STAT3-IN-10 (A11) is an inhibitor of STAT3 that directly binds to STAT3 SH2 domain, inhibits tumor cell growth and induces apoptosis in cancer cells (IC 50 = 5.18 μM) [1].

STAT3-IN-10 (A11) has been evaluated for its anticancer efficacy, demonstrated by IC50 values of 0.67 μM, 0.77 μM, and 1.24 μM against breast cancer cell lines MDA-MB-231 and MDA-MB-468, and human liver carcinoma cell line HepG2, respectively, over a 48-hour period. It directly interacts with the STAT3 SH2 domain, inhibiting STAT3 phosphorylation and the activity of downstream proteins while maintaining selectivity against the tumor suppressor STAT1. Furthermore, at concentrations ranging from 0 to 4 μM over a 24-hour exposure, STAT3-IN-10 (A11) promotes apoptosis in cancer cells and induces a significant S phase arrest specifically in MDA-MB-231 cells. Analysis methods used include Cell Viability Assay and Western Blot Analysis, which showed a decrease in STAT3-Y705 phosphorylation and reduced expression of target genes like C-Myc and Cyclin D1, with minimal impact on STAT1 levels. Apoptosis and Cell Cycle Analysis confirmed induction of apoptosis and cell cycle arrest in a dose-dependent manner.

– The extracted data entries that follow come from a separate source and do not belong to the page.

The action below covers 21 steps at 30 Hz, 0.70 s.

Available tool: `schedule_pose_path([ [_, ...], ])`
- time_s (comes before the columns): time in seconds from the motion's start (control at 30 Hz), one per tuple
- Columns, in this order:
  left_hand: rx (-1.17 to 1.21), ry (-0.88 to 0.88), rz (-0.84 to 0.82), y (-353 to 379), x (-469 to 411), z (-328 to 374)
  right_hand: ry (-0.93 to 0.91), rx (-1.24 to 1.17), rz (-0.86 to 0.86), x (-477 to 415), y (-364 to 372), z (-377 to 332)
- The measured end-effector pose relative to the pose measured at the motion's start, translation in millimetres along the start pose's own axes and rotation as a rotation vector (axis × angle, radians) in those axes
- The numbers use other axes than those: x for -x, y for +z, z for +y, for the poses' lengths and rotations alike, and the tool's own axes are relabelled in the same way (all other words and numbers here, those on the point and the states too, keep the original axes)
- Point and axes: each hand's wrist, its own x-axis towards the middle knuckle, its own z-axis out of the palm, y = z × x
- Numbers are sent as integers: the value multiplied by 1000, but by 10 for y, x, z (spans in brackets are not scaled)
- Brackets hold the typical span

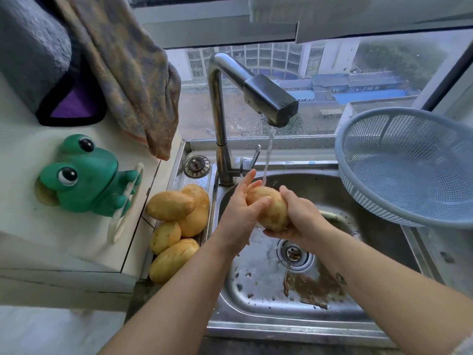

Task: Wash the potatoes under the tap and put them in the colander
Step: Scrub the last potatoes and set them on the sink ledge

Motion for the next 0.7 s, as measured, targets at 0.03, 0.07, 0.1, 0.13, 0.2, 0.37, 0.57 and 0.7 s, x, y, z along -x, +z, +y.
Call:
schedule_pose_path([
  [0.03,14,-21,2,-30,-9,-14,-2,-20,-8,13,12,12],
  [0.07,23,-47,13,-52,-18,-32,-13,-32,-16,24,30,27],
  [0.1,29,-78,38,-56,-22,-48,-32,-25,-23,31,52,44],
  [0.13,43,-103,84,-42,-23,-57,-57,-1,-31,37,77,58],
  [0.2,44,-110,212,7,-39,-55,-113,51,-68,51,113,84],
  [0.37,-34,-81,386,58,-98,47,-209,134,-218,50,59,80],
  [0.57,59,-211,3,47,-37,182,-162,204,-215,20,-86,24],
  [0.7,60,-225,-186,-29,-33,77,-111,109,-116,28,-120,69],
])
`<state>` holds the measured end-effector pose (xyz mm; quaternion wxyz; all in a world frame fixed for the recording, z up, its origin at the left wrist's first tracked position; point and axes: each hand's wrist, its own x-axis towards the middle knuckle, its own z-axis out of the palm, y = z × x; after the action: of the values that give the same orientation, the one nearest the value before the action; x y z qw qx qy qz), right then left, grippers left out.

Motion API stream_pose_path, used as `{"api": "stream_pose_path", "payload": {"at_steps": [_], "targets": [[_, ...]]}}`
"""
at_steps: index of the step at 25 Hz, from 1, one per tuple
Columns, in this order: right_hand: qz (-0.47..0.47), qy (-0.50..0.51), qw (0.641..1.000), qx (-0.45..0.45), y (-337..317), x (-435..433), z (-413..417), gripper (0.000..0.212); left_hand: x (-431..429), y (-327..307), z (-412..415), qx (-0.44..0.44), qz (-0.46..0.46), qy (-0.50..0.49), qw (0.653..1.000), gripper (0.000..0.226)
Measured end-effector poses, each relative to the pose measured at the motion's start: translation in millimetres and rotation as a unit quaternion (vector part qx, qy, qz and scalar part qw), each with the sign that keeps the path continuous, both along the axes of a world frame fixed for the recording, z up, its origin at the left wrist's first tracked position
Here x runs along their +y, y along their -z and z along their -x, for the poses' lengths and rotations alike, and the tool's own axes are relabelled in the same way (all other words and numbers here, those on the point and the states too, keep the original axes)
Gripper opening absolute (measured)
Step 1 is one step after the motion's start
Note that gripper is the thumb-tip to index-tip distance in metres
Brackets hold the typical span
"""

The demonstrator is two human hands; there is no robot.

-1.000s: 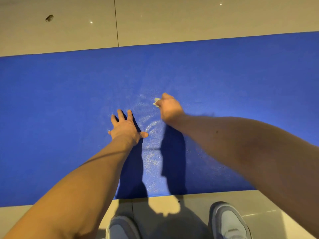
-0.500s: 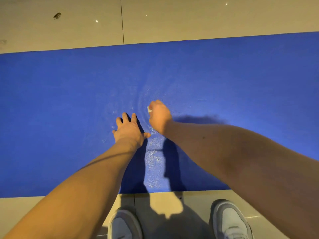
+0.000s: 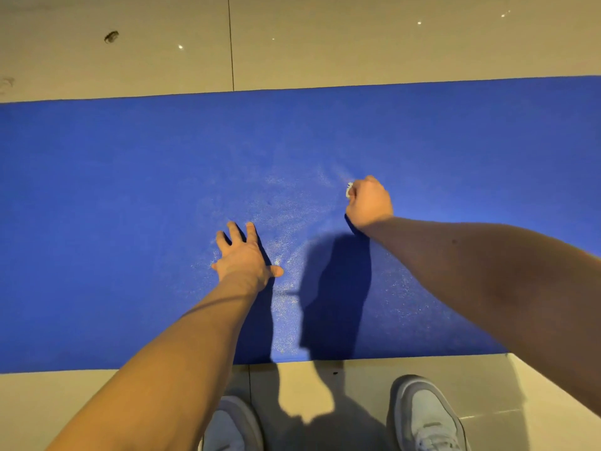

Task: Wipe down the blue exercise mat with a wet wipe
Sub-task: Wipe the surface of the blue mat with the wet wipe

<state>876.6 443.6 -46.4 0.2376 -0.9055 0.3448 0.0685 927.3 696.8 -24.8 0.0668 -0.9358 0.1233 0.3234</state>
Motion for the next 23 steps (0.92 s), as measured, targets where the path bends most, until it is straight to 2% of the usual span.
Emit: {"api": "stream_pose_path", "payload": {"at_steps": [3,7,9,13,17,21,23], "targets": [[0.004,0.04,0.999,0.008,1.1,27.6,-10.1,0.017,-2.9,-0.4,0.2,0.004,-0.002,-0.003,1.0,0.129],[-0.065,-0.108,0.992,0.002,3.5,103.6,-21.2,0.027,-1.2,-0.5,1.5,0.001,-0.001,-0.002,1.0,0.129],[-0.058,-0.169,0.984,-0.006,4.2,123.4,-19.9,0.027,-0.6,-0.2,2.4,-0.001,0.001,-0.001,1.0,0.129],[-0.016,-0.243,0.97,-0.016,10.3,91.2,-8.4,0.024,-0.3,-2.1,3.8,-0.005,-0.01,0.004,1.0,0.127],[0.033,-0.15,0.988,-0.013,15.4,35.9,22.1,0.018,10.0,-2.5,10.1,-0.017,0.002,0.021,1.0,0.118],[0.031,-0.039,0.999,0.002,14.3,41.6,22.8,0.018,21.4,-5.3,18.6,-0.01,0.0,0.022,1.0,0.113],[0.045,-0.096,0.994,0.018,17.3,68.9,9.3,0.022,26.2,-7.1,22.7,0.006,-0.02,0.025,0.999,0.119]]}}
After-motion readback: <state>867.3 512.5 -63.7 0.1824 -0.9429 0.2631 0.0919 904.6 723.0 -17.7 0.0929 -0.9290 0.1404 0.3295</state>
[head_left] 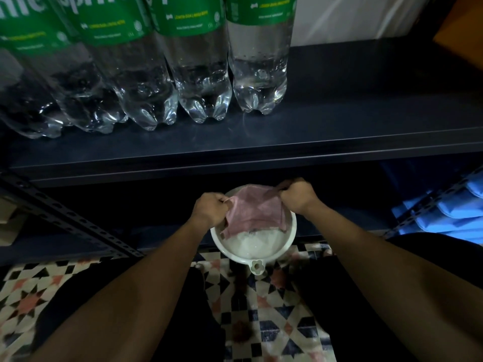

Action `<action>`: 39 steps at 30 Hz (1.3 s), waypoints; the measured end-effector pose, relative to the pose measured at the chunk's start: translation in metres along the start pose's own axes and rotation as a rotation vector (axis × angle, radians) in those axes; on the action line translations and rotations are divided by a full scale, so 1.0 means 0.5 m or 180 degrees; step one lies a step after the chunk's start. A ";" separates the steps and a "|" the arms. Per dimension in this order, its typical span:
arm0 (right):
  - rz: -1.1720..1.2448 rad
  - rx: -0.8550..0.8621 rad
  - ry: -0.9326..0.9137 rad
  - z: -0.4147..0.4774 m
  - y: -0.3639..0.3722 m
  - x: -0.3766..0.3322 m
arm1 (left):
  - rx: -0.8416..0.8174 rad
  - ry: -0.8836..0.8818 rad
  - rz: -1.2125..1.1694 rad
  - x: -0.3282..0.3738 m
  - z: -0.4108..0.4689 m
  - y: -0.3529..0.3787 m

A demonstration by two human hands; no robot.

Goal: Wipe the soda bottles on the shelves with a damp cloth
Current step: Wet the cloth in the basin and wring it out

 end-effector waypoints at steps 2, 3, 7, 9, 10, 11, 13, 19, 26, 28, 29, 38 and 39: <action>0.0159 -0.0045 0.0100 -0.011 0.014 0.001 | 0.0134 -0.0093 -0.0319 0.005 -0.001 0.006; 0.0241 -0.0101 0.0166 -0.015 0.025 0.000 | 0.0160 -0.0150 -0.0479 0.008 -0.004 0.012; 0.0711 -0.0345 0.0495 -0.034 0.066 -0.006 | 0.0055 -0.0392 -0.1162 0.026 -0.017 0.048; 0.0911 -0.0420 0.0541 -0.033 0.086 -0.009 | -0.0018 -0.0448 -0.1381 0.038 -0.028 0.063; 0.1017 -0.0427 0.0555 -0.035 0.092 -0.015 | -0.0031 -0.0458 -0.1442 0.043 -0.032 0.067; 0.1102 -0.0407 0.0591 -0.038 0.092 -0.020 | -0.0026 -0.0463 -0.1488 0.047 -0.036 0.069; 0.1209 -0.0379 0.0647 -0.041 0.091 -0.023 | 0.0007 -0.0480 -0.1534 0.049 -0.038 0.070; 0.0990 -0.0401 0.0460 -0.049 0.084 -0.035 | -0.0039 -0.0686 -0.1649 0.051 -0.037 0.075; 0.0620 -0.0171 0.0199 -0.061 0.072 -0.056 | 0.0076 -0.0656 -0.1560 0.044 -0.038 0.067; 0.0602 -0.0092 0.0268 -0.062 0.064 -0.057 | 0.0181 -0.0713 -0.1568 0.039 -0.034 0.056; 0.0593 -0.0037 0.0304 -0.061 0.057 -0.056 | 0.0242 -0.0731 -0.1584 0.038 -0.034 0.050; 0.0564 -0.0108 0.0011 -0.066 0.071 -0.074 | 0.0118 -0.1028 -0.1972 0.043 -0.050 0.055; 0.0583 -0.0124 -0.0030 -0.067 0.071 -0.076 | 0.0087 -0.1097 -0.2048 0.045 -0.054 0.058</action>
Point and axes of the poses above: each hand's wrist, its own z-axis towards the middle knuckle, its own y-axis out of the palm, x = y × z, the point moved 9 cm from there along z, towards the middle knuckle, and after that the axes turned 9 degrees about x, right-handed, at the moved point
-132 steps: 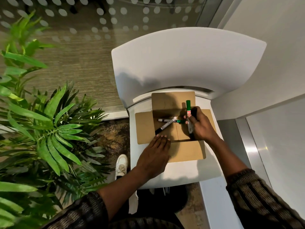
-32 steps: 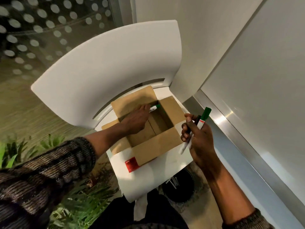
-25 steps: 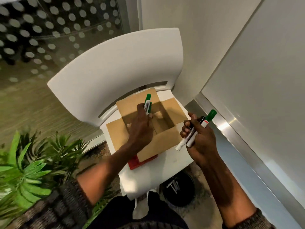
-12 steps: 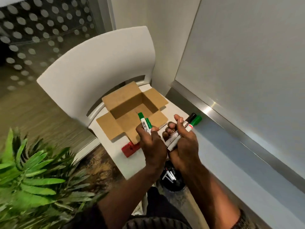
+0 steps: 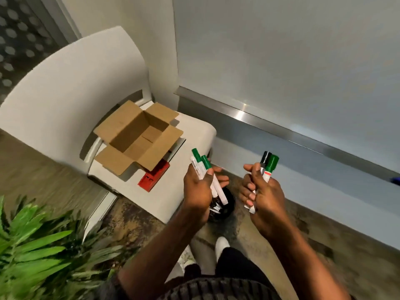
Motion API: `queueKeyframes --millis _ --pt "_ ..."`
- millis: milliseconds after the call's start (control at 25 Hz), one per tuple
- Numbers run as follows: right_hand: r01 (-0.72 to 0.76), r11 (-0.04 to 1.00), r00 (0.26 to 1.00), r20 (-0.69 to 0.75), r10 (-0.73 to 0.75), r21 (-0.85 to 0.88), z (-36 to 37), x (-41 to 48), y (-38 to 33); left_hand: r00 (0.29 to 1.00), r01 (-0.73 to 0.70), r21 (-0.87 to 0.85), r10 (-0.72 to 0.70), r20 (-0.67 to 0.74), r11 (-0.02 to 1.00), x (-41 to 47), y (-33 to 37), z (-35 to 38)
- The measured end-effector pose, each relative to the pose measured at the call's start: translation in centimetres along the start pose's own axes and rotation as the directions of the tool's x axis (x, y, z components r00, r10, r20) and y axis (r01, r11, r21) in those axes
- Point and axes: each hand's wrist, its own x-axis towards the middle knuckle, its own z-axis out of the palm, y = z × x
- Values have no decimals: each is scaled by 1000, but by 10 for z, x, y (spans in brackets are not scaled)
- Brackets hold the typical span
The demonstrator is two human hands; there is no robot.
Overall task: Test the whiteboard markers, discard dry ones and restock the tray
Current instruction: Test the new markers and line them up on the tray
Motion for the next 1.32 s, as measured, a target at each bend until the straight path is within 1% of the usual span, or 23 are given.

STAT3-IN-10 (A11) administered intraperitoneally (IP) at doses of 5 and 10 mg/kg once daily for 21 days effectively inhibited the growth of human xenograft tumors in vivo, as demonstrated in a study using five-week-old female BALB/c nude mice (16–18g) implanted with human breast cancer cells MDA-MB-231. The treatment did not result in significant body weight loss in the treated mice and also reduced the levels of phosphorylated STAT3 (p-STAT3) in the tumor tissues.